*THE TASK*
Leave every picture out and return the rest of the listing verbatim.

*DATA*
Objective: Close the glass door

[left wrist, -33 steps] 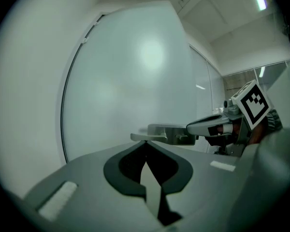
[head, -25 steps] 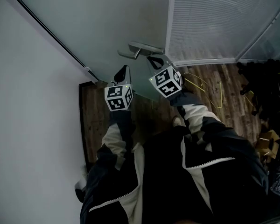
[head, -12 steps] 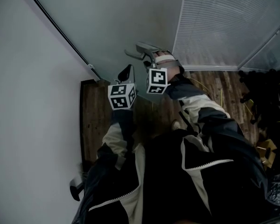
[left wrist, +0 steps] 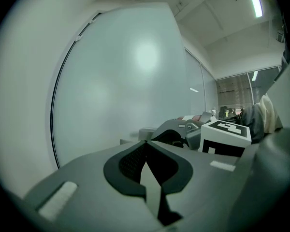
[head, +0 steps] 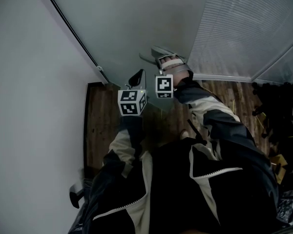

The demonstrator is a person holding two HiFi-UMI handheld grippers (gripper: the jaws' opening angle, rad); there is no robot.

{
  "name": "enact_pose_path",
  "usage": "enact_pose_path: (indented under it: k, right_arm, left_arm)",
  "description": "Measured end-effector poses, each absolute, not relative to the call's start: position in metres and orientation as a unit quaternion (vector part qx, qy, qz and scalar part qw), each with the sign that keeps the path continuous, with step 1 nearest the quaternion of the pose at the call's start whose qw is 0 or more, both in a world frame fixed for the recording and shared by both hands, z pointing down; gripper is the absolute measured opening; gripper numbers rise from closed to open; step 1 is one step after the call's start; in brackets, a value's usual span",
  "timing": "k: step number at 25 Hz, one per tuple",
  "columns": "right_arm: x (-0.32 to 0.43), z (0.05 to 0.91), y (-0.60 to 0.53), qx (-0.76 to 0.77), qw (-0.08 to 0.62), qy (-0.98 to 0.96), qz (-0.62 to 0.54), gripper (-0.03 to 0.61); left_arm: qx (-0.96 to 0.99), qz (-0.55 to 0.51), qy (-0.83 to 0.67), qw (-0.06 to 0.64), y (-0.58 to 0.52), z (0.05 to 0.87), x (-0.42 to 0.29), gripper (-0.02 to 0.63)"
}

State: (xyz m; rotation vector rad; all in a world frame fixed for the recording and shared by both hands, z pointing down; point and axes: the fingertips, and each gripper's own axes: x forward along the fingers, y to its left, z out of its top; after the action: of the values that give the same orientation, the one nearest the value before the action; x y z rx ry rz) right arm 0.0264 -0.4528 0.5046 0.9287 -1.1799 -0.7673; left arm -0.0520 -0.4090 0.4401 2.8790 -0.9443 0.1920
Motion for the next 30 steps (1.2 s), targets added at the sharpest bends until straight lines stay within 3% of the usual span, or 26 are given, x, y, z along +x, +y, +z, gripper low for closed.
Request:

*ANSWER BELOW*
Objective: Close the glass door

[left wrist, -33 steps] 
[head, -25 steps] 
[head, -12 steps] 
[left wrist, +0 steps] 
[head, +0 steps] 

The demonstrator is a person holding two HiFi-UMI handheld grippers (gripper: the jaws' opening angle, rad); there is no robot.

{
  "name": "enact_pose_path",
  "usage": "enact_pose_path: (indented under it: k, right_arm, left_arm)",
  "description": "Measured end-effector poses, each absolute, not relative to the call's start: position in metres and orientation as a unit quaternion (vector part qx, qy, qz and scalar part qw), each with the sign that keeps the path continuous, with step 1 nearest the quaternion of the pose at the call's start whose qw is 0 or more, both in a world frame fixed for the recording and shared by both hands, z pointing down; gripper is the absolute measured opening; gripper numbers rise from closed to open; step 1 is one step after the call's start; in brackets, a value's usual span",
  "timing": "k: step number at 25 Hz, one per tuple",
  "columns": "right_arm: x (-0.32 to 0.43), z (0.05 to 0.91), y (-0.60 to 0.53), qx (-0.76 to 0.77), qw (-0.08 to 0.62), qy (-0.98 to 0.96), qz (-0.62 to 0.54), gripper (-0.03 to 0.61); left_arm: qx (-0.96 to 0.99), qz (-0.55 to 0.51), qy (-0.83 to 0.67), qw (-0.06 to 0.64), y (-0.58 to 0.52), z (0.05 to 0.87), x (-0.42 to 0.29), gripper (-0.02 to 0.63)"
}

State: (xyz m; rotation vector rad; all in a world frame fixed for the recording and shared by both hands, z pointing down; point and axes: the fingertips, and each gripper's own axes: x forward along the fingers, y to its left, z out of its top; after the action: of the values that give the same orientation, the one nearest the value before the action; x y z rx ry rz) right arm 0.0264 -0.4528 0.5046 0.9287 -1.1799 -0.7673; left arm -0.0520 -0.4090 0.4401 2.8790 -0.9443 0.1920
Motion for the next 30 steps (1.2 s), targets added at the sharpest bends until straight lines stay within 3% of the usual span, or 26 are given, x, y, z along +x, +y, +z, gripper low for closed.
Request:

The exercise has been carried out in full.